POLITICS

AFN Chief Wants Ottawa To Recognize 60 Aboriginal Languages As Official

07/10/2015 12:54 EDT | Updated 07/10/2015 12:59 EDT

Canada’s national chief is calling on Ottawa to recognize more than 60 indigenous languages as official, in addition to English and French.

There are over 1.4 million Aboriginal people in Canada, including First Nations, Metis, and Inuit, who account for 4.3 per cent of the population. Their languages, including Cree, Ojibwa, Mik’maq, and Innu, are not recognized by the federal government.

Perry Bellegarde, the national head of the Assembly of First Nations, said Wednesday that preserving these languages is necessary for aboriginal self-determination.

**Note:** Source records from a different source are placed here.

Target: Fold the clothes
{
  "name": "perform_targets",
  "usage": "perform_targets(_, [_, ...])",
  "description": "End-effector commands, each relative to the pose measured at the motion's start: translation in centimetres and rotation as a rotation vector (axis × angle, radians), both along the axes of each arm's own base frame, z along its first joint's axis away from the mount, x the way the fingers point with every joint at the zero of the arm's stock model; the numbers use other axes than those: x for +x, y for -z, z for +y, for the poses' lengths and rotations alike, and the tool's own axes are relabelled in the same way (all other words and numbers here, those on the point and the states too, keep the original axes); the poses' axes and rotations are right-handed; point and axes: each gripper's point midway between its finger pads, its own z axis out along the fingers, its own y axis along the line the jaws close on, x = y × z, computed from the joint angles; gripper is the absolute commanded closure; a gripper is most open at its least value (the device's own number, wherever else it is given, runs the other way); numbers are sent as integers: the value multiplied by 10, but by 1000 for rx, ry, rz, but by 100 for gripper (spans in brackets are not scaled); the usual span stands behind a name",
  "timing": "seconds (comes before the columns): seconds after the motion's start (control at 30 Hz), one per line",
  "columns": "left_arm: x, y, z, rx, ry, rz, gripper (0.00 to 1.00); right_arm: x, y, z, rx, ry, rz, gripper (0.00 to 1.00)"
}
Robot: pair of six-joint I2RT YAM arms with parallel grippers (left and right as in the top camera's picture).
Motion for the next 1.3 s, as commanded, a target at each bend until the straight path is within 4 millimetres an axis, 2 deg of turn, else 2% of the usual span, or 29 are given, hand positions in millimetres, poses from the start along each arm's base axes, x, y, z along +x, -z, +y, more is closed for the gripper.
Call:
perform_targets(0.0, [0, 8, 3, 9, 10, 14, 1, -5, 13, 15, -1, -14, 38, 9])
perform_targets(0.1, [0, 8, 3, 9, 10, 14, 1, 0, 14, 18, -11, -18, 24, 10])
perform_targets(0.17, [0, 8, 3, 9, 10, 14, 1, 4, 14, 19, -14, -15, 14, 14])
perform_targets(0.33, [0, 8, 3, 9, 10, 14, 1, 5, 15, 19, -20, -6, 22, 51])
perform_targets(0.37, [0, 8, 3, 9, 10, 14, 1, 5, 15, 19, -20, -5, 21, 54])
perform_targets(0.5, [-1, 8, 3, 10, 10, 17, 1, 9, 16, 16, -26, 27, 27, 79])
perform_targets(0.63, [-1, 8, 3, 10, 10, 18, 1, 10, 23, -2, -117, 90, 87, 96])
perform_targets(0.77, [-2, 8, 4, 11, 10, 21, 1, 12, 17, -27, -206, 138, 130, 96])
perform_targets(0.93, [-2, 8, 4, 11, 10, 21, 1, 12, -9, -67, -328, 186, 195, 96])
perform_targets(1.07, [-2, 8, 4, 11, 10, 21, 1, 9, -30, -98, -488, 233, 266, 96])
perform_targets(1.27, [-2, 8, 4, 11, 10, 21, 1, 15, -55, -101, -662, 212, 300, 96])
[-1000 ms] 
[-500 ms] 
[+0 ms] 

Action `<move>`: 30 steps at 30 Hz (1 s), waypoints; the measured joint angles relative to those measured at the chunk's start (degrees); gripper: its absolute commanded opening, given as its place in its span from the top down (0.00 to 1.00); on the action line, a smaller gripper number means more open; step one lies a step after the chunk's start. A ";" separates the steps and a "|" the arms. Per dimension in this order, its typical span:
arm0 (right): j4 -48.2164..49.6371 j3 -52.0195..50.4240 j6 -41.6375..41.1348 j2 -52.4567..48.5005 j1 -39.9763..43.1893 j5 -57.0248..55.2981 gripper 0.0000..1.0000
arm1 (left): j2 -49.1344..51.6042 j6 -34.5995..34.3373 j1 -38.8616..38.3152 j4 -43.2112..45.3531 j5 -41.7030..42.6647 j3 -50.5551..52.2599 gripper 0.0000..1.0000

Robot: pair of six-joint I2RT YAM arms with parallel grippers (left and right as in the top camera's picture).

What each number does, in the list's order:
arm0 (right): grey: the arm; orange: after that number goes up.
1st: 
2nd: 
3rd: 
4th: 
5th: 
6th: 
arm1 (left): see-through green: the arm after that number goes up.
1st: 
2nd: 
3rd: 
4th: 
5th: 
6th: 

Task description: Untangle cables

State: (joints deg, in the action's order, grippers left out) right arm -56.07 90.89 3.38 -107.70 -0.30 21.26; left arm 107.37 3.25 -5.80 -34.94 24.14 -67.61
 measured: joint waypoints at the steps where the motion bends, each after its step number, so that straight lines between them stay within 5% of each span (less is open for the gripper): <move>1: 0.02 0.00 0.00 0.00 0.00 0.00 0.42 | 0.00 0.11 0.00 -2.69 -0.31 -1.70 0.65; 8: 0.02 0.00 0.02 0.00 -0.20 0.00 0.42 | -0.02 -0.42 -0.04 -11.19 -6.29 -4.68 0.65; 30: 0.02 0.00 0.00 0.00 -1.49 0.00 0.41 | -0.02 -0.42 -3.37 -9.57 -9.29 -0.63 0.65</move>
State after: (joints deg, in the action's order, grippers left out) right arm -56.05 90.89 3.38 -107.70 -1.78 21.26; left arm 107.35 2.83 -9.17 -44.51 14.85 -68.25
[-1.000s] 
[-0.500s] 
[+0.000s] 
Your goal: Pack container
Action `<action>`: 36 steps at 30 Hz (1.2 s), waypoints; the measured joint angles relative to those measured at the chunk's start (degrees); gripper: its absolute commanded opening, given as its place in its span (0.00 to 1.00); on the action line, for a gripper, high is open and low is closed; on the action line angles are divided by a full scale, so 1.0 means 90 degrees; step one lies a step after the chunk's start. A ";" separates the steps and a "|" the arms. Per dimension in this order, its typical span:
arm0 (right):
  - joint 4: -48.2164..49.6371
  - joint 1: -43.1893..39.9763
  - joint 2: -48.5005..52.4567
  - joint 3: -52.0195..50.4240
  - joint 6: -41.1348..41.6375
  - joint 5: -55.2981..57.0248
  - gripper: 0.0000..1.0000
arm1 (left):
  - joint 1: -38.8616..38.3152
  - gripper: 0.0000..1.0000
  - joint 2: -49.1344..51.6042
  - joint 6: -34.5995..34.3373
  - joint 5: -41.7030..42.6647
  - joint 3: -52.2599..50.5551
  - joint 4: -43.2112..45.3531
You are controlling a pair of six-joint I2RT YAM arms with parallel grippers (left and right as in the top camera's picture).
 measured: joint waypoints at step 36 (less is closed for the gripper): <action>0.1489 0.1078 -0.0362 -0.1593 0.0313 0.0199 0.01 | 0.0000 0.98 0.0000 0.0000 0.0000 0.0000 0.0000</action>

“Because of the residential schools, there has basically been a killing of the languages in Canada, and our languages should be looked upon as national jewels, national treasures,” Bellegarde told The Globe and Mail.

At the AFN’s three-day general meeting earlier this week, native leaders said the government should set aside federal funding to protect, promote, and enhance aboriginal languages, many of which are only spoken by a small number of elders.

About one in six Aboriginal people can speak an Aboriginal language. But while the Aboriginal identity population increased over 20 per cent between 2006 and 2011, the number of people who could conduct a conversation in an Aboriginal language declined by two per cent, according to the National Household Survey.

Bellegarde said at current funding levels, only three languages have a chance of surviving.

“That’s a travesty.”

He said federal funding could be used for a national aboriginal language institute, and immersion programs at aboriginal schools.

Canada’s Truth and Reconciliation Commission examining the legacy of residential schools called upon the government to recognize Aboriginal languages rights as part of Aboriginal rights in their interim report released last month. They also recommended the federal government be financially responsible for Aboriginal language preservation, and that an Aboriginal languages commissioner should examine the adequacy of federal funding.

Bellegarde said the “ultimate goal” would be to have Aboriginal languages printed alongside English and French.

“But let’s do small steps to get there,” he said.